Hi Patrick,
I have tried several techniques and have found that HDR is the best.
1. Set your camera to spot metering mode and check what the dynamic range of the composition is. I just take a reading of the darkest shadow inside and one of the bright light coming in the window.
2. Place your camera on a tripod and set up your composition, your lens at 17 mm will probably be best. Try to keep your walls vertical. Setting your tripod height at approx half room height can help with this.
3. Adjust your aperture and or iso so that you can accommodate this exposure range by changing shutter speed only. ie. you are aiming to correctly expose the brightest and darkest areas while taking a series of exposures in between (depending on the DR whole stop steps are fine). You may need to shoot iso 200 f8-11 and a a range of shutter speeds from 4 sec through to 125th (just a guess).

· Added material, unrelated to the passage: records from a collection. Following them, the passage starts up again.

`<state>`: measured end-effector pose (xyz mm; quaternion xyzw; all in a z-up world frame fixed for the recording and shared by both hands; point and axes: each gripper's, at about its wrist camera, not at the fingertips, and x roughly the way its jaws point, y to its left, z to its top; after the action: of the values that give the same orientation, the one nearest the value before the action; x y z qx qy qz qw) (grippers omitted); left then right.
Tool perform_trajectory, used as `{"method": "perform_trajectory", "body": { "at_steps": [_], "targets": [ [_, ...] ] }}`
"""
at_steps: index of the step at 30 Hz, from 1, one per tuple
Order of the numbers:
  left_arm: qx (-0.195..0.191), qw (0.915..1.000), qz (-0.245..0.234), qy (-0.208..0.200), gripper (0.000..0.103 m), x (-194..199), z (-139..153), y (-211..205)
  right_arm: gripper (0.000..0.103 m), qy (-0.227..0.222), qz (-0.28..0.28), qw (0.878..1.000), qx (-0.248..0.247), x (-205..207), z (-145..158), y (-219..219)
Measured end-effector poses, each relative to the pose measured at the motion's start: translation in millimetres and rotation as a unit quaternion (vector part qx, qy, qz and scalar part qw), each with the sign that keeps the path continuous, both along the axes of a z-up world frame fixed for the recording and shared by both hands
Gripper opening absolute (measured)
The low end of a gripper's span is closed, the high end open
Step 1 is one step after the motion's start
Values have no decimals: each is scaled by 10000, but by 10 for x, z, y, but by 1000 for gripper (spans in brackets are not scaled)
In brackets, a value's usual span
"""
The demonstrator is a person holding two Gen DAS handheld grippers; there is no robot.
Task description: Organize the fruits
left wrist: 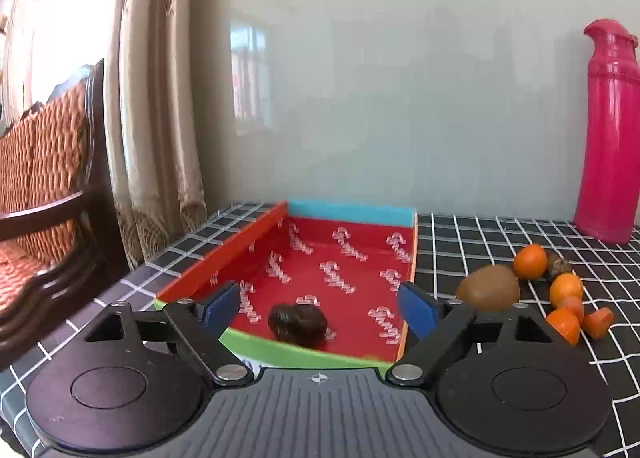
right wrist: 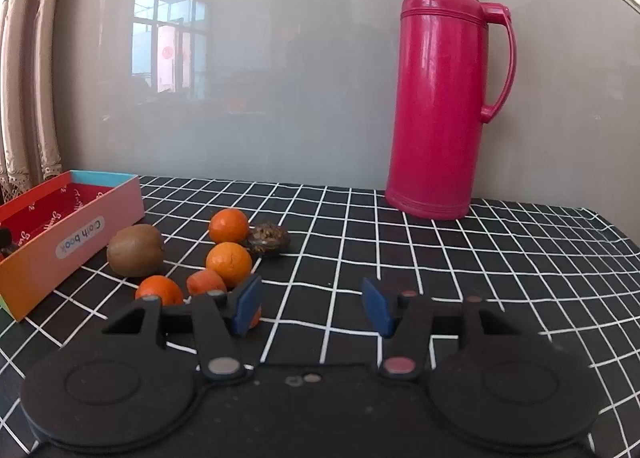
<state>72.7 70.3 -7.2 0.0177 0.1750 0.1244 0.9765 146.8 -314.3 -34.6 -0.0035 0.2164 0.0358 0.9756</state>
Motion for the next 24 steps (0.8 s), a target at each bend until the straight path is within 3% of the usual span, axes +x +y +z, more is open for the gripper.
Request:
{"method": "perform_trajectory", "body": {
  "at_steps": [9,13,24],
  "targets": [
    [132,9998,96,-114,101,-47,27,23,60,-37,-23,10000,10,-6,1,-10],
    [254,9996,54,-75,101,-55,21,3,64,-117,150,9998,-28,-33,10,92],
    [305,9991,273,-56,102,-132,4,193,64,-20,761,9971,-84,-17,-26,519]
  ]
}}
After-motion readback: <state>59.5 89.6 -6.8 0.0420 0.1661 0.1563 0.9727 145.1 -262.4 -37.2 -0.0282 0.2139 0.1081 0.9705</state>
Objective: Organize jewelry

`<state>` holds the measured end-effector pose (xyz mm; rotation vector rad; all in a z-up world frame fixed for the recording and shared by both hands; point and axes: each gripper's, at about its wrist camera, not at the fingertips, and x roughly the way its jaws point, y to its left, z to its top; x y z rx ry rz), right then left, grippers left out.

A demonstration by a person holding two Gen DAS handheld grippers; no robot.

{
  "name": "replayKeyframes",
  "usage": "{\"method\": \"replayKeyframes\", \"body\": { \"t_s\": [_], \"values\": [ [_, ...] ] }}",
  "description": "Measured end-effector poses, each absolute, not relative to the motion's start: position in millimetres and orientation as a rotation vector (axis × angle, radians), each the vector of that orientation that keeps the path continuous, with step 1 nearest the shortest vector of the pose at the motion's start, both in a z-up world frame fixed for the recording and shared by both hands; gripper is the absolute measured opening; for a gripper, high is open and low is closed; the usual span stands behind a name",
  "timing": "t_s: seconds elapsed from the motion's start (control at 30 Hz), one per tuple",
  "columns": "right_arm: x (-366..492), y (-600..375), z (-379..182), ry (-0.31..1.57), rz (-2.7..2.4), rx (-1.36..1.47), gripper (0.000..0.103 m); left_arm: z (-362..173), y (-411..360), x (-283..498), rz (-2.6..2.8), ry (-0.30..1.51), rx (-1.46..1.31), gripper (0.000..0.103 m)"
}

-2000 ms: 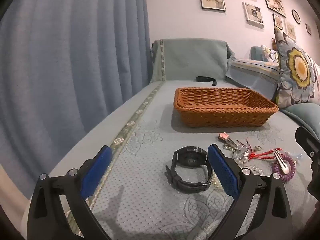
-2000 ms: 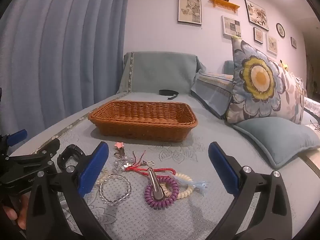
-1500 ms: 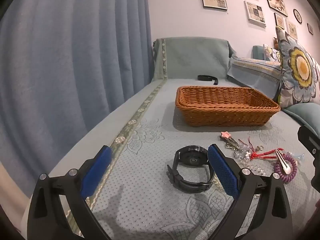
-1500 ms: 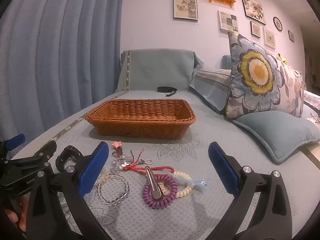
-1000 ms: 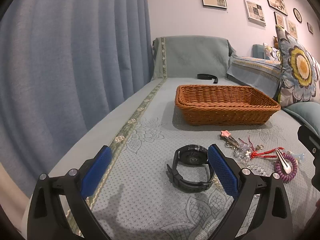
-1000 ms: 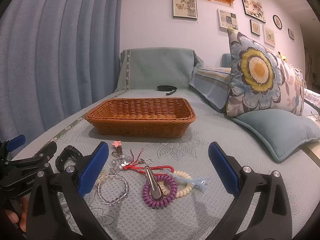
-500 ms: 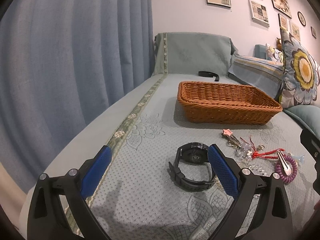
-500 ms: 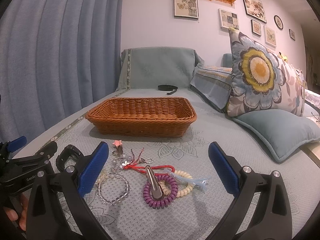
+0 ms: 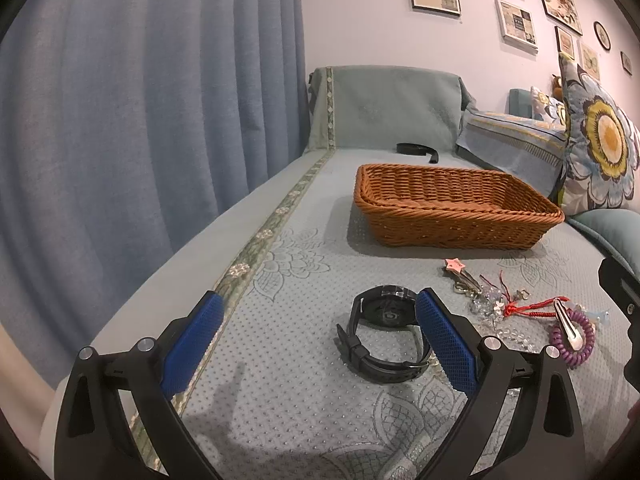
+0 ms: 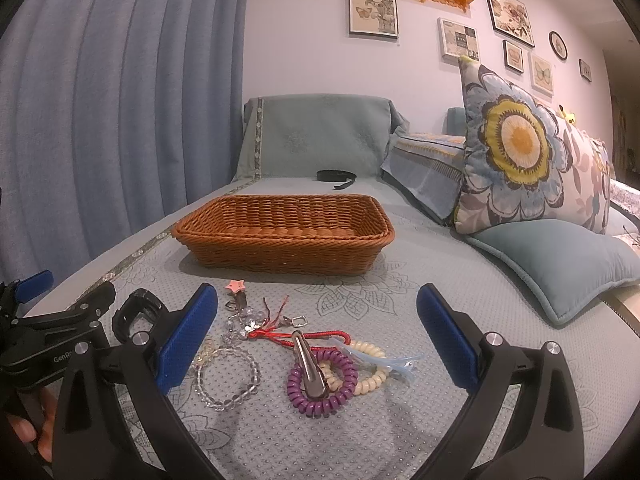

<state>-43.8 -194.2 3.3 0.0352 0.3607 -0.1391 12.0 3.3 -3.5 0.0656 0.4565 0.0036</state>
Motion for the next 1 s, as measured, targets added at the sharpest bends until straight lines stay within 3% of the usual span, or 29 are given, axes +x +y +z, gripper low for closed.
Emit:
{"method": "replayKeyframes", "body": {
  "t_s": [1.0],
  "values": [
    [-42.4, -192.2, 2.0, 0.364, -0.137, 0.028, 0.095, -4.0, 2.3, 12.0, 0.002, 0.459, 0.07, 0.094]
  ]
}}
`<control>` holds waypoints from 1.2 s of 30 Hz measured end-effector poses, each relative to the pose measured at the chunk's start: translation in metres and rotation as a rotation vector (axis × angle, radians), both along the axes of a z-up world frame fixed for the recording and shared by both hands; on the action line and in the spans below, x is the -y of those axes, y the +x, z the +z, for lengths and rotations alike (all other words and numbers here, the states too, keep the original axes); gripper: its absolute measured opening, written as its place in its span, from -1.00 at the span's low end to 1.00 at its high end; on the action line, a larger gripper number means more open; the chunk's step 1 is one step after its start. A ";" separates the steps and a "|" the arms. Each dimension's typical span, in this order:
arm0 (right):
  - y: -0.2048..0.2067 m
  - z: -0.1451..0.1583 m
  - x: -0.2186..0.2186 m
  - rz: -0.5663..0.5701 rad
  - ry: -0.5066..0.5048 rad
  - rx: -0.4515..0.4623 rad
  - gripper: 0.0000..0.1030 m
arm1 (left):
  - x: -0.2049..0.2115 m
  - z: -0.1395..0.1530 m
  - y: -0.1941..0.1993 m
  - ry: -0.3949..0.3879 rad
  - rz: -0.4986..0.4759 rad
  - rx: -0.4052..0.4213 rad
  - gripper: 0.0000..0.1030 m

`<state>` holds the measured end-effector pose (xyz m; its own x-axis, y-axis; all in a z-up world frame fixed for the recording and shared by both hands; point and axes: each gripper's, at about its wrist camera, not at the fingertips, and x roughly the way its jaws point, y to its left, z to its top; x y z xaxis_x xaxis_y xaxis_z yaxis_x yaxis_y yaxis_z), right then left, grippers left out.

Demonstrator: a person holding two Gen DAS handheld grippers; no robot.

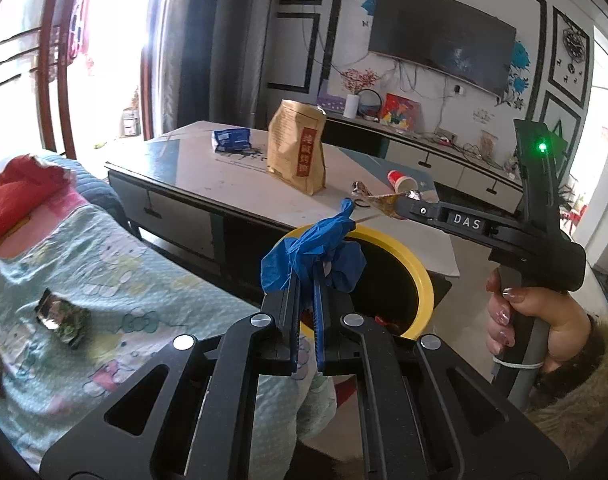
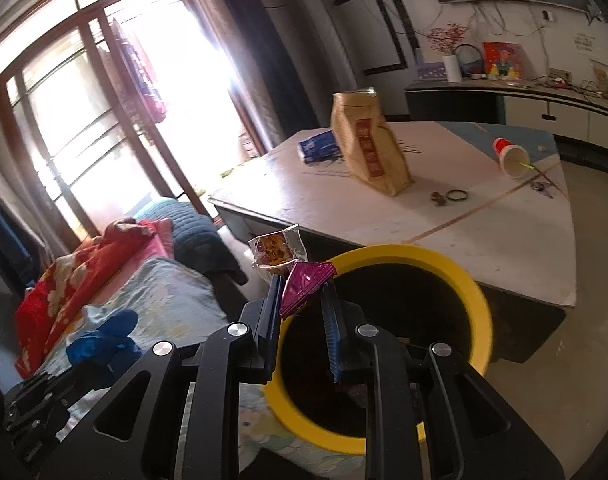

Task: Collect trash
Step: 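Carry the blue packet and pink wrapper with both tools over the yellow bin, then open both tools to drop the blue packet and pink wrapper into the bin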

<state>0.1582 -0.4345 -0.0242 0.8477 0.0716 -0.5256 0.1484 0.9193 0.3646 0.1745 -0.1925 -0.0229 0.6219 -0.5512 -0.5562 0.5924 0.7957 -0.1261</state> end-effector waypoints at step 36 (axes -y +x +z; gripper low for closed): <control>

4. Shoot RAW and use a cable release or self timer mode. Be very careful not to move the camera as you adjust your shuttter speed to take your range of shots.
5. Use CS3 or one of many available HDR programs to merge your exposure ranges.
6. You will usually need to open this image up again i PS or LR to adjust the contrast, saturation etc.
Here are a couple of quick examples. Note the window light is still overexposed so the range of exposures that I took was not quite sufficient.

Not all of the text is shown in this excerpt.